An early ecological study1 found strong associations between the consumption of animal protein and the incidence of several cancers, and ignited a huge research effort to confirm and refine these findings. Given the apparent strength of these correlations, it is perhaps surprising that some 30 odd years later, the picture is still both confused and confusing. The evidence for an association of high meat consumption with an elevated risk of cancer, especially colorectal cancer, is neither strong nor consistent. While most observers would agree that the association between high consumption of white meat (fish and poultry) and colorectal cancer is either null or inverse (in causal terms, ‘protective’), they would be divided on what these studies say with respect to a high consumption of red meat (beef, lamb and pork).
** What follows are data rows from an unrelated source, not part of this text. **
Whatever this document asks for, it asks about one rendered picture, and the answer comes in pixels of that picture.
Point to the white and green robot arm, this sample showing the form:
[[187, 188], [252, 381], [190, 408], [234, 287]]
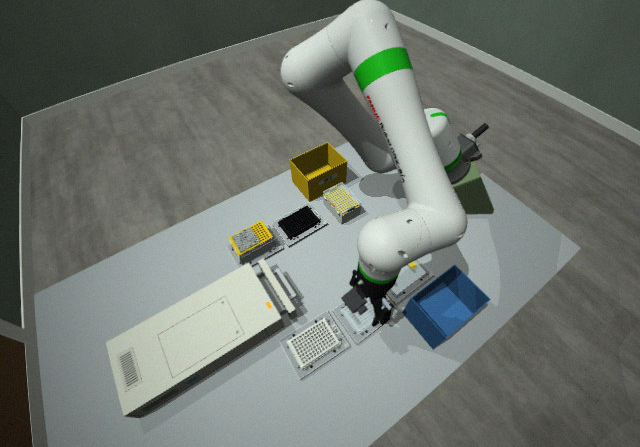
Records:
[[365, 39]]

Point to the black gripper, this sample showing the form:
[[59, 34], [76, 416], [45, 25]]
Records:
[[379, 297]]

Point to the blue open-top bin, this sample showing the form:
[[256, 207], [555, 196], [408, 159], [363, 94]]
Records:
[[447, 302]]

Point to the yellow waste bin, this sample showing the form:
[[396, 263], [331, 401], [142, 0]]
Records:
[[318, 170]]
The reasons for this confusion are manifold. The question cannot be readily addressed using randomised controlled trials, and the observational studies published so far have varied markedly with respect to:

  • • study design (case–control vs cohort studies)
  • • the definitions of the various types of meat (despite compelling reasons to consider processed meats separately from fresh meat, several studies have failed to make that distinction)
  • • the instruments used to assess red meat intake
  • • the measurement and adjustment for potential confounding variables
  • • the outcomes measured (mortality vs incidence, colon vs rectum and other subsites)
  • • the range of meat consumption in the study population
  • • the number of intake groupings chosen
  • • the cultural and geographical context

But despite this obvious lack of comparability, three groups have applied meta-analytic techniques to those studies which have used the more robust cohort study design.2–4 This paper summarises the literature on relevant studies to address the question: Does eating red meat increase the risk of colorectal cancer?

POPULATION-BASED RESEARCH

Figure 1 summarises a meta-analysis of cohort studies undertaken by Sandhu et al.,2 who reported their findings as odds ratios of contracting colorectal cancer per 100 g of meat consumed. The only two studies that individually reportedsignificant associations with increasing red meat intake were the Health Professionals' Study5 and the Nurses' Health Study,8 but it should be noted that subsequently, Wei et al.11 revised these estimates downward (and they were no longer significantly greater than one) following more extensive adjustment for potential confounding factors (see Figure 3). Nevertheless, all the cohort studies considered worthy of inclusion by Sandhu et al. did report odds ratios greater than one, and together their weighted odds ratio estimate of 1.17 per 100 g of meat consumed per day (95% CI 1.05–1.31) was significantly greater than one.

Figure 1.

Odds ratio per 100 g red meat per day for colorectal cancer from cohort studies meta-analysed by Sandhu et al.2 Individual studies are referenced (in order from the top) in 5–10.

Figure 3.

Relative risk of colorectal cancer (highest vs lowest consumption categories of red meat) from cohort studies meta-analysed by Norat et al.3 Individual studies are referenced (in order from the top) in 8, 13, 10, 5, 12, 7, 9, 14, 15.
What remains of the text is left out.